These are the key concepts you need to understand to accurately answer the question.

Conic Sections
Conic sections are fundamental shapes that emerge from the intersection of a plane with a cone. These shapes are highly significant in mathematics and include ellipses, circles, parabolas, and hyperbolas.
Each type of conic section features distinct properties and equations. These sections form the basis for understanding complex geometric figures and real-life structures.
In terms of equations:
  • A circle is a special type of ellipse where the two axes are equal.
  • An ellipse has an equation of the form \(\frac{x^2}{a^2} + \frac{y^2}{b^2} = 1\).
  • A parabola is represented by an equation such as \(y^2 = 4ax\).
  • A hyperbola could be written as \(\frac{x^2}{a^2} - \frac{y^2}{b^2} = 1\).
Understanding conic sections allows mathematicians to explore a range of phenomena, from planetary orbits (ellipses) to satellite dishes (parabolas) and more.
Graphing Ellipses
When graphing ellipses, it is essential to recognize their symmetry and shape. The equation \(\frac{x^2}{a^2} + \frac{y^2}{b^2} = 1\) guides us in plotting the curve correctly. Each ellipse consists of two axes: the major axis and the minor axis.
The major axis is the longer one, and it can be either vertical or horizontal, while the minor axis is perpendicular to it.
For graphing an ellipse, you should:
  • Identify the center, which in the standard form \(\frac{(x-h)^2}{a^2} + \frac{(y-k)^2}{b^2} = 1\) is at \(h, k\).

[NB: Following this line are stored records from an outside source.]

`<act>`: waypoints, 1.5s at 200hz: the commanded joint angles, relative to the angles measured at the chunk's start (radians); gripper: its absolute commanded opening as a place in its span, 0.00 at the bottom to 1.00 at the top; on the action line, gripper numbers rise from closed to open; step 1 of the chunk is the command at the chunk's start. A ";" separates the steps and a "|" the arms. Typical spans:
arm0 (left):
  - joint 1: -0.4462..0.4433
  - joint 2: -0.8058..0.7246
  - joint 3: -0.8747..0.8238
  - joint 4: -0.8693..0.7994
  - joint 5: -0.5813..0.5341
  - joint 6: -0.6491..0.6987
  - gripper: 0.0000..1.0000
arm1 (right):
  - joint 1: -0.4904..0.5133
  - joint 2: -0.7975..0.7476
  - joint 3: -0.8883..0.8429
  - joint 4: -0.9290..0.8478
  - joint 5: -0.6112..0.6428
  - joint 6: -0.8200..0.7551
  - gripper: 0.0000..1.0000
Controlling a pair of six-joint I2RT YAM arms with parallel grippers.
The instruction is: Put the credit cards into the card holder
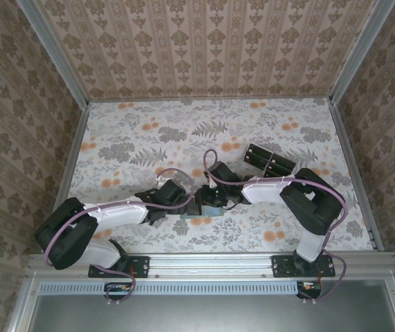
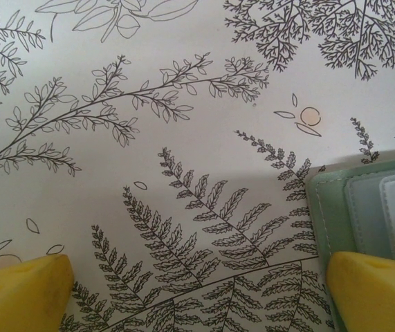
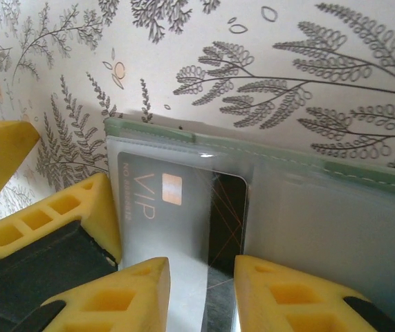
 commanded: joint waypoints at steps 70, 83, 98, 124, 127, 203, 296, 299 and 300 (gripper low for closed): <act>-0.009 -0.018 -0.017 -0.051 -0.017 -0.010 1.00 | 0.029 0.021 0.046 0.016 -0.048 0.026 0.31; -0.006 -0.037 -0.014 -0.065 -0.021 -0.007 1.00 | 0.028 -0.007 0.042 -0.002 -0.035 0.018 0.32; 0.002 -0.064 -0.010 -0.081 -0.024 -0.003 1.00 | 0.025 -0.034 0.040 -0.027 -0.011 0.006 0.36; 0.023 -0.107 -0.010 -0.102 -0.022 0.009 1.00 | 0.020 -0.057 0.035 -0.057 0.013 -0.011 0.40; 0.028 -0.111 -0.010 -0.103 -0.021 0.009 1.00 | 0.020 -0.057 0.035 -0.058 0.013 -0.011 0.40; 0.063 -0.125 -0.030 -0.102 -0.004 0.019 1.00 | 0.022 -0.016 0.027 -0.014 -0.001 0.006 0.41; 0.057 -0.059 -0.059 -0.038 0.021 0.003 1.00 | 0.034 0.015 0.050 -0.022 0.000 0.007 0.41; 0.057 -0.057 -0.059 -0.035 0.021 0.003 1.00 | 0.034 0.017 0.051 -0.022 -0.002 0.007 0.40; 0.058 -0.057 -0.059 -0.035 0.021 0.004 1.00 | 0.035 0.017 0.052 -0.022 -0.002 0.007 0.41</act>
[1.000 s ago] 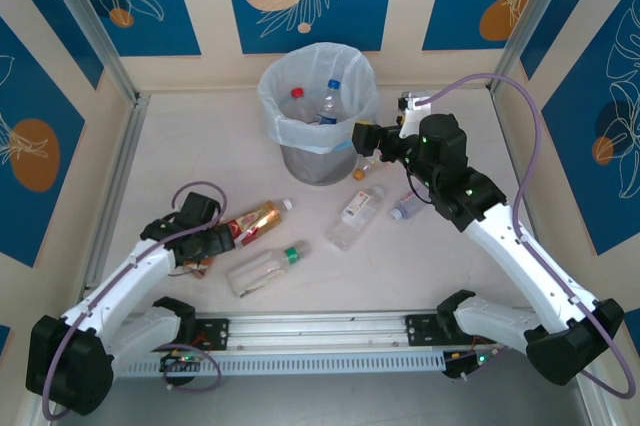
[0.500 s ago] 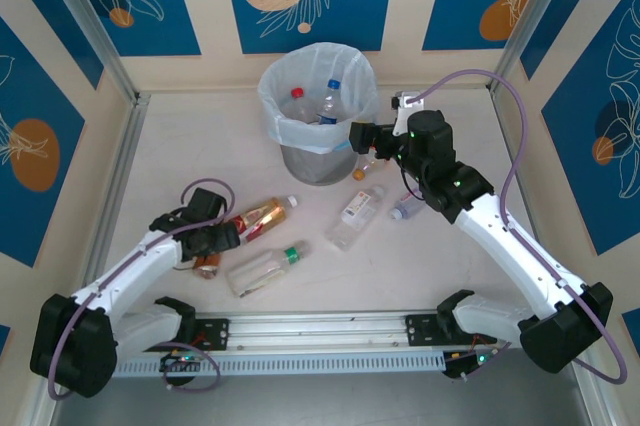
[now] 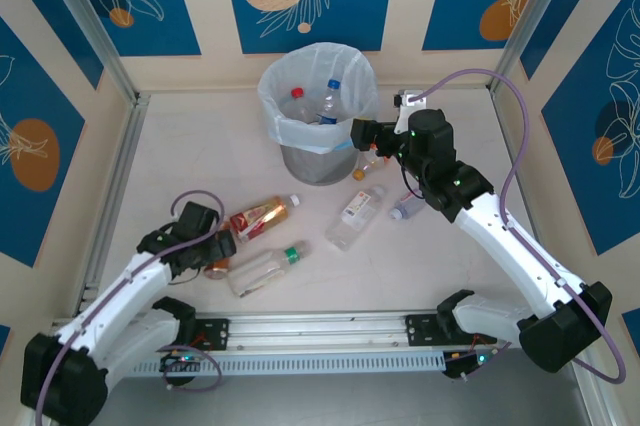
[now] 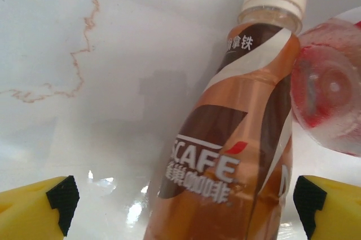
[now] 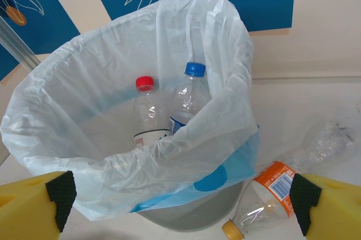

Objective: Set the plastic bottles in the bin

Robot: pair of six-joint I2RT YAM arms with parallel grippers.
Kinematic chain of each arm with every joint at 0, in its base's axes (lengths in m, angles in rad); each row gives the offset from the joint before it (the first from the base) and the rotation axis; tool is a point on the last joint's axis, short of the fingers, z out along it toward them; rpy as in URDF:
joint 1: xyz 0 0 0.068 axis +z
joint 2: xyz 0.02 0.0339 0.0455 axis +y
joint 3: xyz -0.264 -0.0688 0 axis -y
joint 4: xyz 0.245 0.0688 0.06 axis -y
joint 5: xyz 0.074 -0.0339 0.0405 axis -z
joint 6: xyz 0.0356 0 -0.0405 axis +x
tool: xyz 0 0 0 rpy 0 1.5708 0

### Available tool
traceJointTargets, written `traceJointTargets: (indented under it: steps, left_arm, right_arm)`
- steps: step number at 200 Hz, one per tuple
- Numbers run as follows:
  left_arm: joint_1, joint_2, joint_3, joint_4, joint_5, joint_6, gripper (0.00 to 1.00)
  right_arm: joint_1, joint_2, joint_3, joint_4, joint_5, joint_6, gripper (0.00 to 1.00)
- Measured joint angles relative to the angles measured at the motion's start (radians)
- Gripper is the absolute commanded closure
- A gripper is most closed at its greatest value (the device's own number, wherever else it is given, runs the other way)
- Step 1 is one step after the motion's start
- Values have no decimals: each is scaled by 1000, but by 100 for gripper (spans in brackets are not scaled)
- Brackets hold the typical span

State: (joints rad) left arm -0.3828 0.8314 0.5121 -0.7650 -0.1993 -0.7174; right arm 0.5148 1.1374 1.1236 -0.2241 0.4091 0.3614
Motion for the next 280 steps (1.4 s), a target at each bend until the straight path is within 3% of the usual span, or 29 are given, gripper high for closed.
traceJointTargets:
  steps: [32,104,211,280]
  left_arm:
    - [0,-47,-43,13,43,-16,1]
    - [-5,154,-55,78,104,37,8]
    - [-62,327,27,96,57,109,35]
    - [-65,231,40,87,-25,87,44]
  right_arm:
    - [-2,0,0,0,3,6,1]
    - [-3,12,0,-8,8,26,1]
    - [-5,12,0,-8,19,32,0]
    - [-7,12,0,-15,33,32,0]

  • Determine whether it is wider or taller by comparing \(a\) and \(b\).
  • Plot the vertices, which define the ends of both axes.
  • Sketch the curve ensuring it is smooth and symmetrical about both axes.
In \(\frac{x^2}{4} + \frac{y^2}{9} = 1\), the vertical major axis indicates that the ellipse is stretched taller than it is wide.
Standard Form of an Ellipse
The standard form for the equation of an ellipse is a simple way to describe its shape and features precisely. The general standard form is \(\frac{(x-h)^2}{a^2} + \frac{(y-k)^2}{b^2} = 1\). In this formula:
  • h and \(k\) are coordinates of the center.
  • \(a^2\) and \(b^2\) are the squares of the semi-major and semi-minor axes lengths.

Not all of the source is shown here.